The 22q11DS group exhibited significantly lower social skills total score and more problem social behaviours, lower neurocognitive functioning, higher rates of anxiety disorders and more internalising symptoms than the control group. Participants with 22q11DS also exhibited significant deficits in their ability to read facial expressions compared with the control group, but performed no differently than the control participants in the processing of emotions by tone of voice. Within the 22q11DS group, higher social competency was correlated with higher global assessment of functioning and parental socio-economic status. Social competency was worse in those with anxiety disorders, attention deficit hyperactivity disorder, more than two psychiatric diagnoses on the C-DISC and higher internalising symptoms. No significant correlations of SSRS scores were seen with IQ, executive functions, attention, or verbal learning and memory. No correlations were found between social cognition and social skill scores.

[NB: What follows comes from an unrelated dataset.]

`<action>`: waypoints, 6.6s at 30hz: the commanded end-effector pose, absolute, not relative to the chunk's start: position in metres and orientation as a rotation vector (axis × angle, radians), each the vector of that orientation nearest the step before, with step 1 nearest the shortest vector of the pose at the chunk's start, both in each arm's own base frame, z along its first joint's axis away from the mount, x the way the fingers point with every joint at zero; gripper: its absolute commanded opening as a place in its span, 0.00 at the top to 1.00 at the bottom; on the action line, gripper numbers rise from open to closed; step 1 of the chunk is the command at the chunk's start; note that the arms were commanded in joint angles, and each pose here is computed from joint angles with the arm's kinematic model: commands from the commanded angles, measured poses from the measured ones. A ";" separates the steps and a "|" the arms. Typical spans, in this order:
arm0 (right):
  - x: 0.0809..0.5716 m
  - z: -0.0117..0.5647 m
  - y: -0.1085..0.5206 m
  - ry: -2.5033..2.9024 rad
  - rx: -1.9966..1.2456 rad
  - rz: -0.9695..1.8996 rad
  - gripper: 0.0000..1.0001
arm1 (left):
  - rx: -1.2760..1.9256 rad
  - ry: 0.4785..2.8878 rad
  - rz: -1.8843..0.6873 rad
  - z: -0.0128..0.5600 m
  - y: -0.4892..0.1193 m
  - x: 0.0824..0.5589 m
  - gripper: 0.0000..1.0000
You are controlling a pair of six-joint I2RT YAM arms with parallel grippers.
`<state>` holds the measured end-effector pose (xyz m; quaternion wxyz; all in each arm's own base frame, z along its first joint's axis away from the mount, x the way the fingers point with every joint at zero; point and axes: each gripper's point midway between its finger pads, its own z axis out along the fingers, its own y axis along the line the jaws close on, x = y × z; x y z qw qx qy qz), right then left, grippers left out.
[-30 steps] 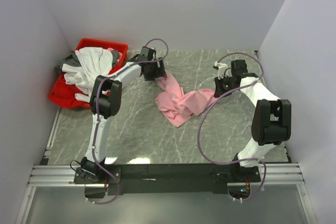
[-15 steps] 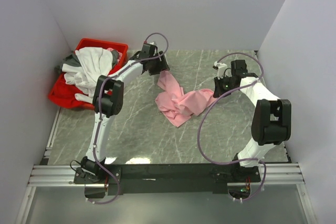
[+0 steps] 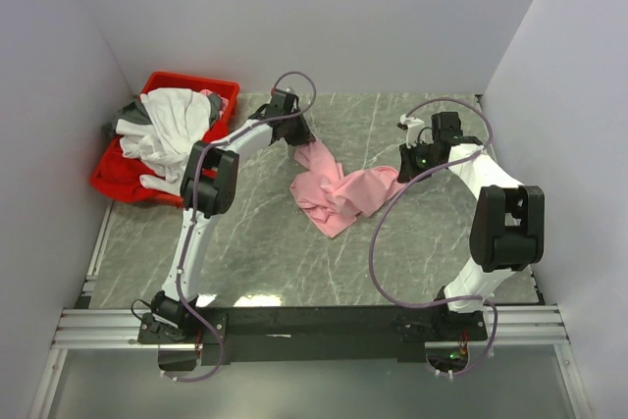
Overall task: Fold and stack the t-shirts
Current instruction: Flatten the tshirt out
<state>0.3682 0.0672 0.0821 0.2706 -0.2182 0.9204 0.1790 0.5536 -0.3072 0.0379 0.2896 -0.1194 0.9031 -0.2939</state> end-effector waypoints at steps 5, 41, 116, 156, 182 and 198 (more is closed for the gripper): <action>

Our results indicate that social skills in children with 22q11DS are associated with behaviour/emotional functioning and not with neurocognition. Thus, treating the behaviour or emotional problems such as attention deficit hyperactivity disorder and anxiety disorders may provide a pathway for improving social skills in these children.
尽管染色体 22q11 缺失综合征(22q11DS)患儿存在明显的神经心理学缺陷,但社交技能和社会认知仍未得到充分描述。

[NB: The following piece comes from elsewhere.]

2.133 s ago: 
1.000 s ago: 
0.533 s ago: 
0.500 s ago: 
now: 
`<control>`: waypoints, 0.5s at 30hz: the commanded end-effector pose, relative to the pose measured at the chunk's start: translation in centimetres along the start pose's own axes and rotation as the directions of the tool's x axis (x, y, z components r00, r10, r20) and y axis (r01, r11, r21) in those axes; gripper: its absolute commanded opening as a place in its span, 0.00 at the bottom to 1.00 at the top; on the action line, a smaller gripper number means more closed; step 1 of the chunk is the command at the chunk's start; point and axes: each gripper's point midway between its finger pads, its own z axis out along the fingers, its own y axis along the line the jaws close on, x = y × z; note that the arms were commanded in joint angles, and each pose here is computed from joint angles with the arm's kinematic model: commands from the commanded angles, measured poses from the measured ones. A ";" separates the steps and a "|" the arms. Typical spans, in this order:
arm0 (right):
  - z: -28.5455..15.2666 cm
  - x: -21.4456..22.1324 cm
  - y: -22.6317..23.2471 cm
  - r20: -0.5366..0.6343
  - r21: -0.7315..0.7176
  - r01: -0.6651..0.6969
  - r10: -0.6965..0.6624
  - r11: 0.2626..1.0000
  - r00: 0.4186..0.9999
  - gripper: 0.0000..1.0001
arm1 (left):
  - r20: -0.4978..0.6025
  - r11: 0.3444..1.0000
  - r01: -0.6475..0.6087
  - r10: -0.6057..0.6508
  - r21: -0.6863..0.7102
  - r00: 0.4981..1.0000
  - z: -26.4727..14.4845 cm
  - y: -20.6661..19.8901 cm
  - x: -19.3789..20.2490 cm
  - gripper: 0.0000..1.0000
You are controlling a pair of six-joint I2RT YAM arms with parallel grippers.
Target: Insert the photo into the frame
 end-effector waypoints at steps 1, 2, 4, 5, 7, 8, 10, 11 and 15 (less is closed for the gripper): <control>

研究 22q11DS 患儿的社交技能和社会认知及其与神经心理学功能/行为和精神科诊断的关系。
66 名 22q11DS 患儿和 54 名对照参与者接受神经心理学测试,并进行了面部和听觉情绪识别的非言语准确性诊断分析(DANVA),这是一种社会认知的测量方法:他们的父母/监护人接受了社交技能评定量表(SSRS)-父母版本、儿童行为检查表(CBCL)-父母版本和儿童计算机诊断访谈量表(C-DISC)。

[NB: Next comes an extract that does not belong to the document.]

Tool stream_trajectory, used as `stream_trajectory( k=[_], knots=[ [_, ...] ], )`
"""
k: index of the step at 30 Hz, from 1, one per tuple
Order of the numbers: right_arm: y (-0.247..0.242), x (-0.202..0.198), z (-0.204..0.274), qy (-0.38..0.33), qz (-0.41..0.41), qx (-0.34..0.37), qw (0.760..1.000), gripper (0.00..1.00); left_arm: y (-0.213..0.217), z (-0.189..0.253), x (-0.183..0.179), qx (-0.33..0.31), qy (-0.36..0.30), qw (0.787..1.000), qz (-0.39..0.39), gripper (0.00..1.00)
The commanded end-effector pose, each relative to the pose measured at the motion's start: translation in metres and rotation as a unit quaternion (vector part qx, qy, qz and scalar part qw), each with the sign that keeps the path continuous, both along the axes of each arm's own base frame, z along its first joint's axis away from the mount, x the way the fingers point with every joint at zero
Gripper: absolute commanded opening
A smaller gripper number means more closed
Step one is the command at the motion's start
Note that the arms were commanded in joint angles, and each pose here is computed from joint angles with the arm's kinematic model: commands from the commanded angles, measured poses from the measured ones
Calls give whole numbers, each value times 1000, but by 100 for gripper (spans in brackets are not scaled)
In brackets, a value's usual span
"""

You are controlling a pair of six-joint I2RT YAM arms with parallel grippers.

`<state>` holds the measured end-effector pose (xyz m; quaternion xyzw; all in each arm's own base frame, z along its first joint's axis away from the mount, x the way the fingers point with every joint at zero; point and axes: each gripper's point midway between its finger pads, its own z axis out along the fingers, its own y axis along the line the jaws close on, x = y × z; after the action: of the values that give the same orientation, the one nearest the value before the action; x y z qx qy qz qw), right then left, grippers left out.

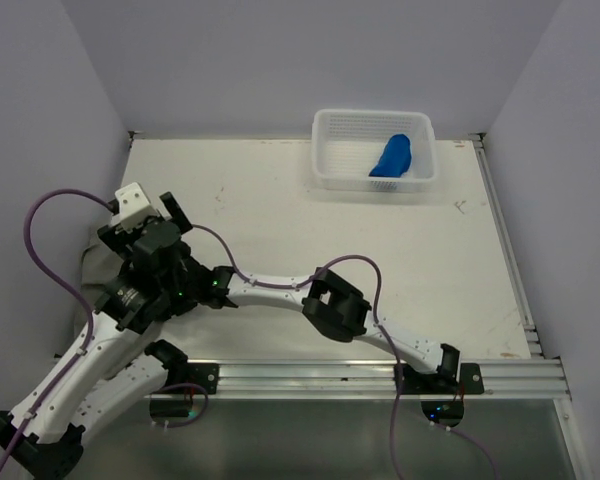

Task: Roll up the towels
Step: Move the towel to the center of the board

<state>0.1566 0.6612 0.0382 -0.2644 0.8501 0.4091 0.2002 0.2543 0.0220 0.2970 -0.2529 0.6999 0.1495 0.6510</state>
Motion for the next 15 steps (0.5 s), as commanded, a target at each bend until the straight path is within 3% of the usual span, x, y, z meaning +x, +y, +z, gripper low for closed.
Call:
stream_trajectory(
  k=[1,9,15],
  knots=[
    [-4,-9,-30,15,-3,-37,999,49,-1,11,2,-23,-25,999,1,100],
    [-16,1,-41,9,-29,-64,997,1,-5,11,4,-25,-25,999,-13,100],
    [-46,21,-35,17,-49,-75,996,0,-7,10,5,-24,-23,999,-18,100]
  ],
)
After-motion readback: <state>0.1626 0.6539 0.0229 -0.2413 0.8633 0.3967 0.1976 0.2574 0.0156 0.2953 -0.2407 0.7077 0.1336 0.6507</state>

22q11DS 组的社会技能总分和问题行为较多,神经认知功能较低,焦虑障碍发生率较高,内化症状较多,与对照组相比差异有统计学意义。与对照组相比,22q11DS 组参与者阅读面部表情的能力也明显较差,但在通过语调处理情绪方面与对照组参与者没有差异。在 22q11DS 组中,较高的社会能力与较高的总体功能评估和父母的社会经济地位相关。在患有焦虑障碍、注意缺陷多动障碍、C-DISC 上有两个以上精神科诊断和内化症状较高的患者中,社会能力更差。SSRS 评分与智商、执行功能、注意力或言语学习和记忆无显著相关性。也没有发现社会认知和社会技能评分之间的相关性。
我们的研究结果表明,22q11DS 患儿的社交技能与行为/情绪功能有关,而与神经认知无关。因此,治疗注意力缺陷多动障碍和焦虑障碍等行为或情绪问题可能为改善这些儿童的社交技能提供途径。